**Task to carry out**
Every entry is to be returned exactly as it stands; the pictures are to be dropped.

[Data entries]

● ● ● ● ●

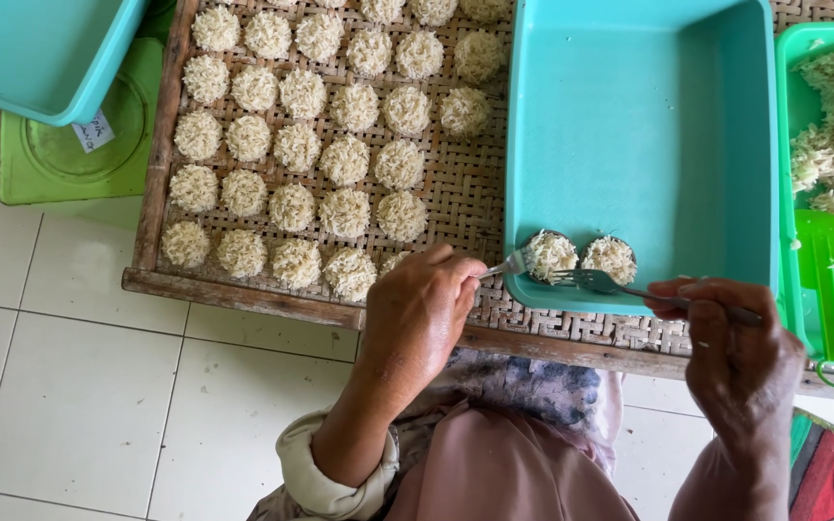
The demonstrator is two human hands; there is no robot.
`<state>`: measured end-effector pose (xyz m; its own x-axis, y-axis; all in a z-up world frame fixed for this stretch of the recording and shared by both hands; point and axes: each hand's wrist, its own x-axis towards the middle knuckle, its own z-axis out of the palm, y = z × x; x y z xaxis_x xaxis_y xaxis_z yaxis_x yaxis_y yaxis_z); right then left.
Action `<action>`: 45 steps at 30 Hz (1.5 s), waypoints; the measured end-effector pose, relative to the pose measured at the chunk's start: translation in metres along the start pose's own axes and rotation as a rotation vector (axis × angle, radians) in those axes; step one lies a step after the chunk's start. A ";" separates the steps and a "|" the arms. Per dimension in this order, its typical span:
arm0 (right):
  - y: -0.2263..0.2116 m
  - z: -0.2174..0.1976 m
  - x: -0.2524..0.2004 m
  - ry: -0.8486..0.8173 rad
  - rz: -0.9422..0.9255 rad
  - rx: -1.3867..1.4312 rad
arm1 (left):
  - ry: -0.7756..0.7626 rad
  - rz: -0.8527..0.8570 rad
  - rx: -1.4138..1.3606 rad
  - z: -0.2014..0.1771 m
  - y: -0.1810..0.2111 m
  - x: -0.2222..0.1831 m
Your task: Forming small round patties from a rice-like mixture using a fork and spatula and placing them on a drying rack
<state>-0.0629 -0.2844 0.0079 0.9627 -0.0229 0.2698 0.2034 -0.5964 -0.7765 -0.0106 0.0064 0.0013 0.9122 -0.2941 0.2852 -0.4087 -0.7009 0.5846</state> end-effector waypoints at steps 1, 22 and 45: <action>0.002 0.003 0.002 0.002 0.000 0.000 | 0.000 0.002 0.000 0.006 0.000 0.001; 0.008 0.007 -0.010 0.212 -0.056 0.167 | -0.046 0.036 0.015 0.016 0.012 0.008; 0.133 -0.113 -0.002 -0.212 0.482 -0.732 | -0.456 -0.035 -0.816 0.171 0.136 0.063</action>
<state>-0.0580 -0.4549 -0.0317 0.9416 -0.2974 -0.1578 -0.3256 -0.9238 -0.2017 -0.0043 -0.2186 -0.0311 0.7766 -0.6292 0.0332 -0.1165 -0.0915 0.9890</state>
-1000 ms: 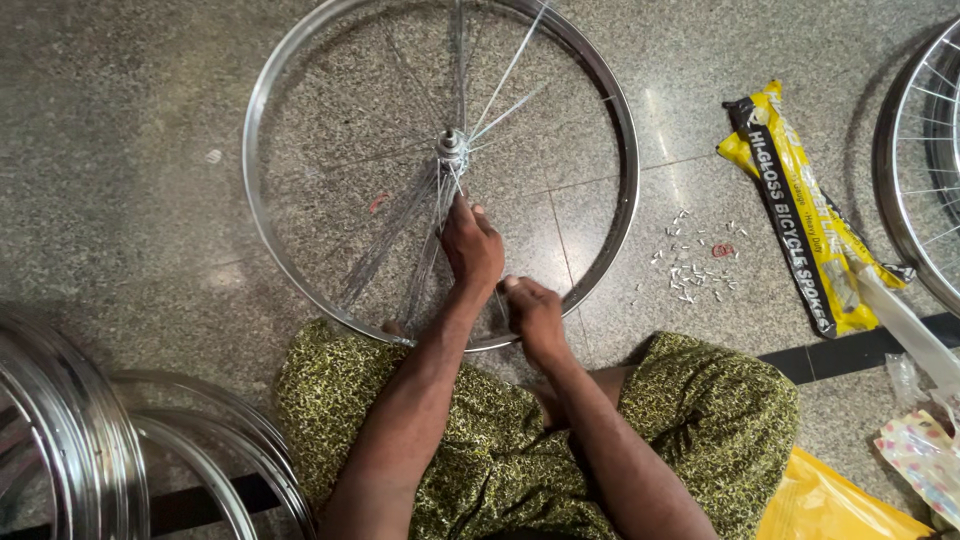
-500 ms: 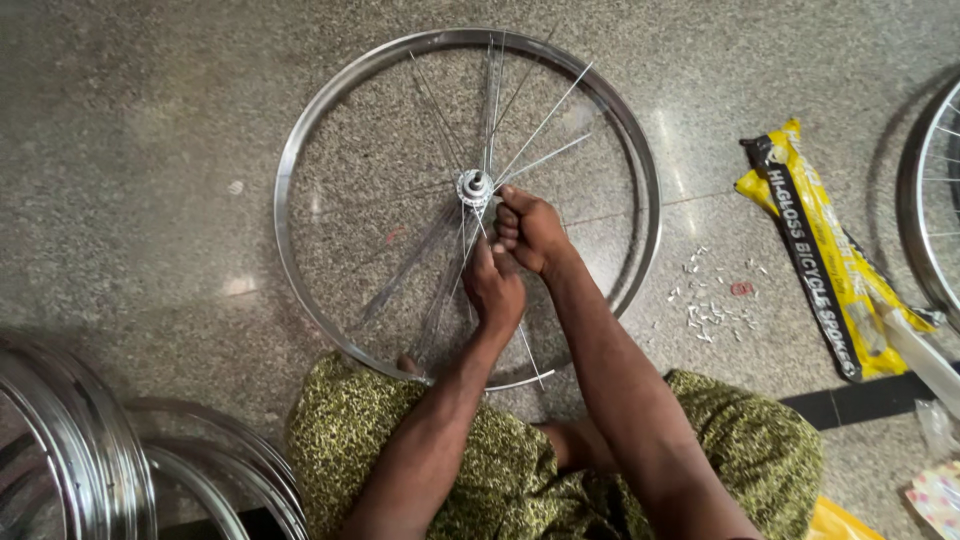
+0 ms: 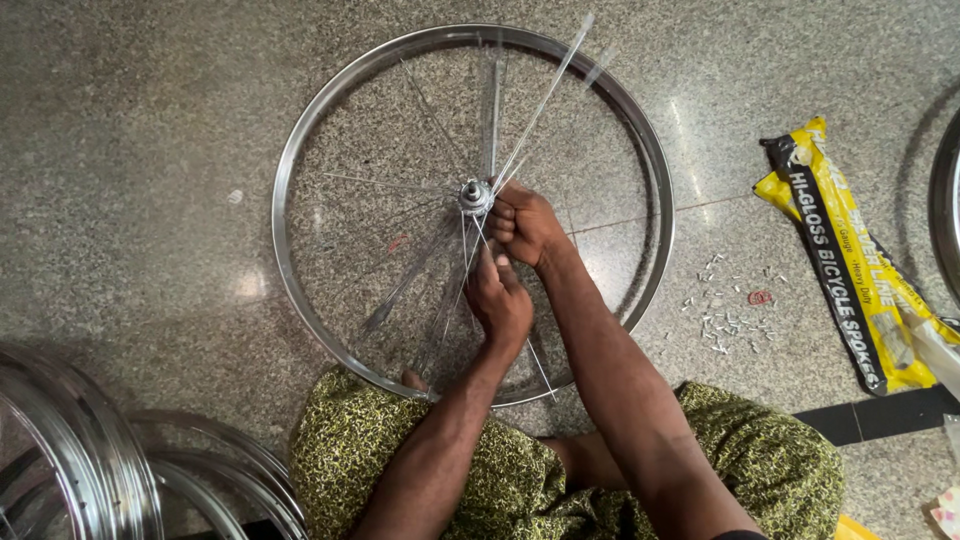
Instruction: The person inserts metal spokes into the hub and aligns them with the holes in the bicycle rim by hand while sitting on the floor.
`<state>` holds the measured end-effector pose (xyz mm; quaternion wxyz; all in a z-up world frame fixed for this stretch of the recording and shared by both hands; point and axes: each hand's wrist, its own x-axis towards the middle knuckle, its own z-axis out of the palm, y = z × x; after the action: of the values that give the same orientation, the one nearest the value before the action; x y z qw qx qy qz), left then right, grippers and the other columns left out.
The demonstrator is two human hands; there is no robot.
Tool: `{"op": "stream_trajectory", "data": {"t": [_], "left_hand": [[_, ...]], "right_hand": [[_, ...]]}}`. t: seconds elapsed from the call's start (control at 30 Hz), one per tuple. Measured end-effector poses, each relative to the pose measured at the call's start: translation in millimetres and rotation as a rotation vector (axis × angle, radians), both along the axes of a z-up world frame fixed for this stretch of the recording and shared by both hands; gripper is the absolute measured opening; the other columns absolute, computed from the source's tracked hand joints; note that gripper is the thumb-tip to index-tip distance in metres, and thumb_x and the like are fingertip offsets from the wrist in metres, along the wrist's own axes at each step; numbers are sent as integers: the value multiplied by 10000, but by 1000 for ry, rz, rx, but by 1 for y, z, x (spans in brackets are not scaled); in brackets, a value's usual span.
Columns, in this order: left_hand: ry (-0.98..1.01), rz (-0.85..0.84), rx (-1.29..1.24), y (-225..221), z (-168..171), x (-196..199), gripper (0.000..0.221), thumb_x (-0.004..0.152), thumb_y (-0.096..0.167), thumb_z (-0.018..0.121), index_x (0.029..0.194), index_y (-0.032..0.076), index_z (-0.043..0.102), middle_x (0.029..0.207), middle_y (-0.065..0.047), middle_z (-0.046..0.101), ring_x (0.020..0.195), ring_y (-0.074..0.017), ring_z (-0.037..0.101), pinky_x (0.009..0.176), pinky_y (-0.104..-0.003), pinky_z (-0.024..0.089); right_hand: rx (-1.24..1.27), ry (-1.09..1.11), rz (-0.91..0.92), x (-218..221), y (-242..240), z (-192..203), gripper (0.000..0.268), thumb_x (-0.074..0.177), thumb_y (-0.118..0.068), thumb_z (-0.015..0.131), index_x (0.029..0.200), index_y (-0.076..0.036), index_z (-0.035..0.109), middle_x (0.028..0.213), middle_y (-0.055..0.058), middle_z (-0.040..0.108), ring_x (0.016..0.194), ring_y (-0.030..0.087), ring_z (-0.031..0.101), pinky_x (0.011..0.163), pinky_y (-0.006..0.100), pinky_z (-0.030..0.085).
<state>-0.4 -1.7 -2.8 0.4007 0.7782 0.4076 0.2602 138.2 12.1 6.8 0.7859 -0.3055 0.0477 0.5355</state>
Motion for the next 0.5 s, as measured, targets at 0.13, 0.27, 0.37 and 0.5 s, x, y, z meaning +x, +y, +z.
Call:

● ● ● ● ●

**Response to this exercise**
The demonstrator is two human hands; there is no robot.
`<state>`: measured end-effector pose (xyz m; its own x-axis, y-axis; all in a z-up world frame fixed for this stretch of the recording and shared by both hands; point and axes: each hand's wrist, its own x-axis towards the middle knuckle, its own z-axis out of the palm, y = z × x; x y z xaxis_x xaxis_y xaxis_z yaxis_x yaxis_y yaxis_z); right then left.
Action `<action>`: 45 steps at 30 Hz (1.5 s), waypoints; the measured end-effector pose, relative to the pose measured at the chunk's start: translation in metres along the start pose's own axes and rotation as a rotation vector (axis × angle, radians) in those axes; step one lies a step after the chunk's start. A ";" separates the steps and a "|" the arms. Per dimension in this order, its typical span:
arm0 (right):
  - y: -0.2263..0.2116 m
  - z: -0.2174..0.1976 m
  - x: -0.2524..0.2004 m
  - ry: -0.8486..0.8173 rad
  - rz: -0.9422..0.9255 rad
  - rx: -1.3867..1.4312 rad
arm1 (left):
  - ry: -0.7756..0.7626 rad
  - rz: -0.8527..0.8570 rad
  - rx: -1.4138..1.3606 rad
  - z: -0.2014..0.1771 m
  - y: -0.1810..0.2111 m
  - x: -0.2222..0.1831 m
Your task: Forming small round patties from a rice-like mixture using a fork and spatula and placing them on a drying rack
<state>-0.0629 -0.2844 0.0079 0.9627 -0.0229 0.2698 0.2034 -0.5964 -0.7765 -0.0106 0.0064 0.0013 0.9122 -0.2941 0.2852 -0.4087 -0.7009 0.5846</state> end-effector waypoints at steps 1, 22 and 45: <action>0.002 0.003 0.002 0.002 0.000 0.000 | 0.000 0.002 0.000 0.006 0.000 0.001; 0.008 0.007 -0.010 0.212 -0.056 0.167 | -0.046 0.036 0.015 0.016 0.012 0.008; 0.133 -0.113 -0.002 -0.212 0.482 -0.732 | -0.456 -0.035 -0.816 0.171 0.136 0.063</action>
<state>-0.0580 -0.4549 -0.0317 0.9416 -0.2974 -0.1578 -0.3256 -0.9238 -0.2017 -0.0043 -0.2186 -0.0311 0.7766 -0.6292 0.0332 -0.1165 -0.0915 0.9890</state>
-1000 ms: 
-500 ms: 
+0 ms: 
Instruction: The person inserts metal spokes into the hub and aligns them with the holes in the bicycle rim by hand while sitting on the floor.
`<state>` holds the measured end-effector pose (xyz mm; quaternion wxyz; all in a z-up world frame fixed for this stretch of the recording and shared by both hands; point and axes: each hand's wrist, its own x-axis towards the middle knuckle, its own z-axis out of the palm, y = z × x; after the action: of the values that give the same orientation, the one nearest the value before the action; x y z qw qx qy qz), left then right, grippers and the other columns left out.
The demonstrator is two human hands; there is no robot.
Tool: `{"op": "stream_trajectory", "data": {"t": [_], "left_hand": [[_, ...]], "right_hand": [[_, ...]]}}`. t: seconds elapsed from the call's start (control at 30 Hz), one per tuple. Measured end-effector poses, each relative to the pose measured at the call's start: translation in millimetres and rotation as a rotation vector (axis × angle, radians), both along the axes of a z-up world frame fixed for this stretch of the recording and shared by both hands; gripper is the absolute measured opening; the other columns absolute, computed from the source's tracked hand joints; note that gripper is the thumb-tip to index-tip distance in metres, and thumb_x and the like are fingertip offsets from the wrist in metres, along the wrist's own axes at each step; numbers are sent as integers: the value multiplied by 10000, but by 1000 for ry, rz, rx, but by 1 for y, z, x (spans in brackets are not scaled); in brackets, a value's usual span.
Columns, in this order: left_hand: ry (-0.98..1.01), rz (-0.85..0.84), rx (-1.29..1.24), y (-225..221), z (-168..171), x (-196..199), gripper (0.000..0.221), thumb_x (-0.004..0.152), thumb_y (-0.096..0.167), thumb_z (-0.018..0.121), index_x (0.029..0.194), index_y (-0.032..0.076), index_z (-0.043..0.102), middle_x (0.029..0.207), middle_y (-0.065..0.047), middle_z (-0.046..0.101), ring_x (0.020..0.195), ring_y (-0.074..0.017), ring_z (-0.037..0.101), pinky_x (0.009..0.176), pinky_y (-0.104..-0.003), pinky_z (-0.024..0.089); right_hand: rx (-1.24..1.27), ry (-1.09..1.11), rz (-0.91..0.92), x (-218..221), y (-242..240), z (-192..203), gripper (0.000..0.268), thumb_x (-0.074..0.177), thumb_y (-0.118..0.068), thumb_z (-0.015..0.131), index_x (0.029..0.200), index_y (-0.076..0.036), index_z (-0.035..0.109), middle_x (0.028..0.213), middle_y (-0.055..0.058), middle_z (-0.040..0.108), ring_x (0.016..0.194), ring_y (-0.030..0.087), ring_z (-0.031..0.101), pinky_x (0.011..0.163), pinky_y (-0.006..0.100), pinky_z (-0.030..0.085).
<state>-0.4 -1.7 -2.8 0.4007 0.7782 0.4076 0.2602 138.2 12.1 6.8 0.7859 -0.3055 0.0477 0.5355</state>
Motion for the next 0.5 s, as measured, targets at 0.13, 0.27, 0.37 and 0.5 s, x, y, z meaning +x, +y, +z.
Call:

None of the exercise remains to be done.